[About this task] Compute how many lines in the entries below contain "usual", and output nothing but the number.

- - - -

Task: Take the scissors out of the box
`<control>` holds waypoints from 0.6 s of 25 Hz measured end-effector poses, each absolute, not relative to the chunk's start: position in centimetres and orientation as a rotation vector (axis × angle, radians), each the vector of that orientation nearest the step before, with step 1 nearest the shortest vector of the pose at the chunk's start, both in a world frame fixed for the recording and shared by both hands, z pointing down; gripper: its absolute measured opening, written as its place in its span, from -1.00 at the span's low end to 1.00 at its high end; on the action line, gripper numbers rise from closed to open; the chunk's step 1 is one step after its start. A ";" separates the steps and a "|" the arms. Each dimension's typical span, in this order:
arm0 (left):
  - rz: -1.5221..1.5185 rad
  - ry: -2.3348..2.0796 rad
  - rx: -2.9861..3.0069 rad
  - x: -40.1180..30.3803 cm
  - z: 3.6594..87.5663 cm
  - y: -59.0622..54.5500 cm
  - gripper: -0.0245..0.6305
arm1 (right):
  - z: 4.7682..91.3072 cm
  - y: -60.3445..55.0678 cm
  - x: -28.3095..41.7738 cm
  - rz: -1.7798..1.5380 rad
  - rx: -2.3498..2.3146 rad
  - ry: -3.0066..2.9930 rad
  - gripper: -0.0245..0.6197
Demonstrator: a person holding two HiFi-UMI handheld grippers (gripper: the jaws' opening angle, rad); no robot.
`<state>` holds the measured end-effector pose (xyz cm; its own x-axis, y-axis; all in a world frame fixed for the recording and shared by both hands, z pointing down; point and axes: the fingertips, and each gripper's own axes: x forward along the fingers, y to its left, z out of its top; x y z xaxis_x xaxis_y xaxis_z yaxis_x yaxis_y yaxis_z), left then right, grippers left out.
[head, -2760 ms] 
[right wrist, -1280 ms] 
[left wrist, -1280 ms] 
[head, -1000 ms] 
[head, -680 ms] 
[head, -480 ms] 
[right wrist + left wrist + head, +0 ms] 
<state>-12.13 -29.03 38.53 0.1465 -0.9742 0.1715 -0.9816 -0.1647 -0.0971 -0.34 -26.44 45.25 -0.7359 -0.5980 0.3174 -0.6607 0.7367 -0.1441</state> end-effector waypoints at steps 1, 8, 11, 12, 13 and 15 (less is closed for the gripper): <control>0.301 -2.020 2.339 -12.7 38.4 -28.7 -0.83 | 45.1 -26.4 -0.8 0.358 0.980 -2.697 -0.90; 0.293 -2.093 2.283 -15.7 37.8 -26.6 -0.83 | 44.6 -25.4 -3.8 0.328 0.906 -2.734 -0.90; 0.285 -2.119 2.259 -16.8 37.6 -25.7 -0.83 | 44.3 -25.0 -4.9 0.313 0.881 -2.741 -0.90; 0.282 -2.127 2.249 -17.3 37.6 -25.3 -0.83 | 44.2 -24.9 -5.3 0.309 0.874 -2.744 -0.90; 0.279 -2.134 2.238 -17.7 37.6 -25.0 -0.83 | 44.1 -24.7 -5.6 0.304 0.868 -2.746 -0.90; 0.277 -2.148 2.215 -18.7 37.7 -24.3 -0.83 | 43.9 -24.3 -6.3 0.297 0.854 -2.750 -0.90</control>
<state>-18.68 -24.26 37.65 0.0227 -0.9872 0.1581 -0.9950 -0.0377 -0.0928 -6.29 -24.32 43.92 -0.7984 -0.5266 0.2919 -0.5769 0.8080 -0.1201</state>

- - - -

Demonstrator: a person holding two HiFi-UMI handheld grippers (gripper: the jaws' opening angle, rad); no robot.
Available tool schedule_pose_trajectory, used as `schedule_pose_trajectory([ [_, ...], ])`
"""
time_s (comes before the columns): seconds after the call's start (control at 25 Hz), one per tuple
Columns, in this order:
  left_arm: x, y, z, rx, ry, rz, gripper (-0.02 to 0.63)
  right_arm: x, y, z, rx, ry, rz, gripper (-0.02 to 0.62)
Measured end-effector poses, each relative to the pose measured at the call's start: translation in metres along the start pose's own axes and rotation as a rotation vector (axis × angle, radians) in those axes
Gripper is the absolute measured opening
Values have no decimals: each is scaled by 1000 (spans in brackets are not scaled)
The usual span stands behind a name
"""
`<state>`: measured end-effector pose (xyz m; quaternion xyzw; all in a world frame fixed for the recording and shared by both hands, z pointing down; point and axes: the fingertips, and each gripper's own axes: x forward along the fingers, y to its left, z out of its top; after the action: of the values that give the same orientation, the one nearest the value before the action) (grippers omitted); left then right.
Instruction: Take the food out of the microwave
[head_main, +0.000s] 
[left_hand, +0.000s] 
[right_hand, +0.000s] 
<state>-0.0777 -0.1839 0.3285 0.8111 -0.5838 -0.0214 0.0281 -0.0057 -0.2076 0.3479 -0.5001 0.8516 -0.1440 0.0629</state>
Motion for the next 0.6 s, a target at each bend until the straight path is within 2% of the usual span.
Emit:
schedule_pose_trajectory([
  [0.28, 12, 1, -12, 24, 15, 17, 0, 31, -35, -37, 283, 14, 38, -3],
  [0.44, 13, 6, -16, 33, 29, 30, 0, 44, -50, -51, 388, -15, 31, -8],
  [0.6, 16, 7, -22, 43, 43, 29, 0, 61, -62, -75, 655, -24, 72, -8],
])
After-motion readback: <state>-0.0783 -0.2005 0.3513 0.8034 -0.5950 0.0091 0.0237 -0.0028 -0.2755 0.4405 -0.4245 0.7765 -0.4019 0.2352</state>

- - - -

[Result of this exercise] 2